Approach to Finding a Robust Deep Learning Model
Alexey Boldyrev, Fedor Ratnikov, Andrey Shevelev
TL;DR
This work tackles the problem of ensuring reliability in deep learning predictions by proposing a robustness-detection framework and a meta-algorithm for automated model selection. The authors apply this approach to small CNNs evaluating energy and position reconstruction in calorimeter simulations, systematically varying training sample size, weight initialization, and inductive bias. Their results show that a carefully chosen model selection process can identify robust models faster and with fewer instances than exhaustive searches, with inductive bias reducing the required data for robust performance.
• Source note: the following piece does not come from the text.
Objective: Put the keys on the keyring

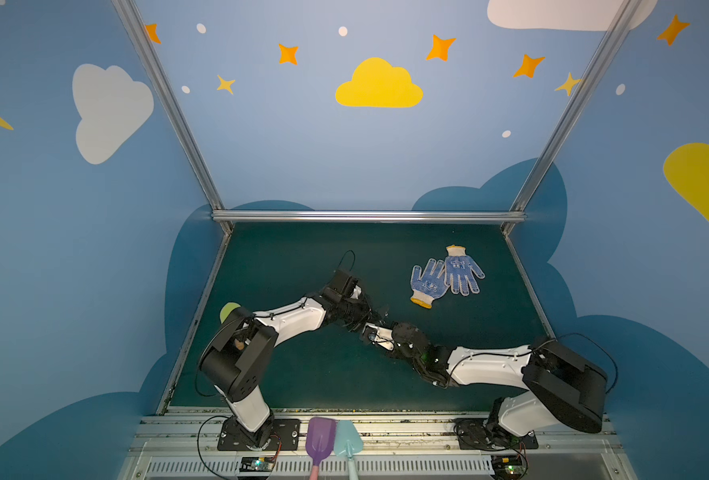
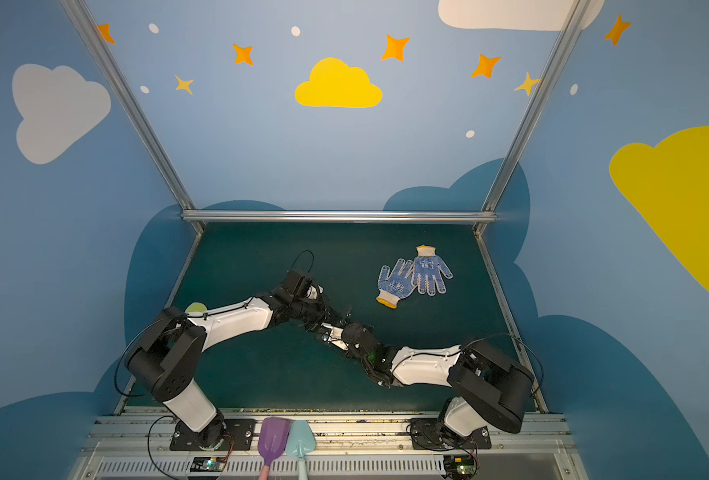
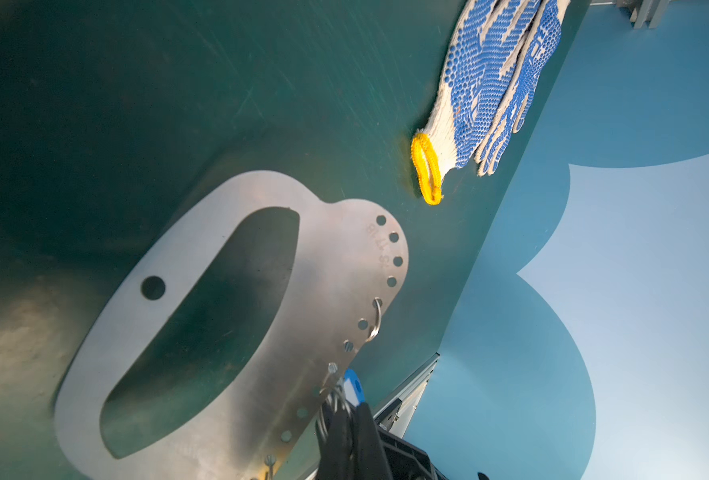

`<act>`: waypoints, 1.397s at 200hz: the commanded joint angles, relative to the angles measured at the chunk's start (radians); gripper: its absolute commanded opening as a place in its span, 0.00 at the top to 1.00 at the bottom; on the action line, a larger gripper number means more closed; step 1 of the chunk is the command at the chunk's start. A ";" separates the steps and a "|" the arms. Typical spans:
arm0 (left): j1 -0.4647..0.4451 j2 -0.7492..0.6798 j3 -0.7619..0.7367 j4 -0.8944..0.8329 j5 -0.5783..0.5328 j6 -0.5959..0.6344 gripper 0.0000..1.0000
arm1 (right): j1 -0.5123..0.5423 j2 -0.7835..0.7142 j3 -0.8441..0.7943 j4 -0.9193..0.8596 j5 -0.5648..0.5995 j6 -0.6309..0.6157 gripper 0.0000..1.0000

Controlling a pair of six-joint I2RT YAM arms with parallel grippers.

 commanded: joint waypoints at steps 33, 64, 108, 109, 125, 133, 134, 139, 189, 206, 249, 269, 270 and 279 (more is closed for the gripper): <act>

The study provides practical implications for AutoML and fault-tolerant ML applications, illustrating how robustness, rather than peak accuracy alone, can guide model choice in complex, distribution-shifting environments.
Abstract
The rapid development of machine learning (ML) and artificial intelligence (AI) applications requires the training of large numbers of models. This growing demand highlights the importance of training models without human supervision, while ensuring that their predictions are reliable. In response to this need, we propose a novel approach for determining model robustness. This approach, supplemented with a proposed model selection algorithm designed as a meta-algorithm, is versatile and applicable to any machine learning model, provided that it is appropriate for the task at hand. This study demonstrates the application of our approach to evaluate the robustness of deep learning models. To this end, we study small models composed of a few convolutional and fully connected layers, using common optimizers due to their ease of interpretation and computational efficiency. Within this framework, we address the influence of training sample size, model weight initialization, and inductive bias on the robustness of deep learning models.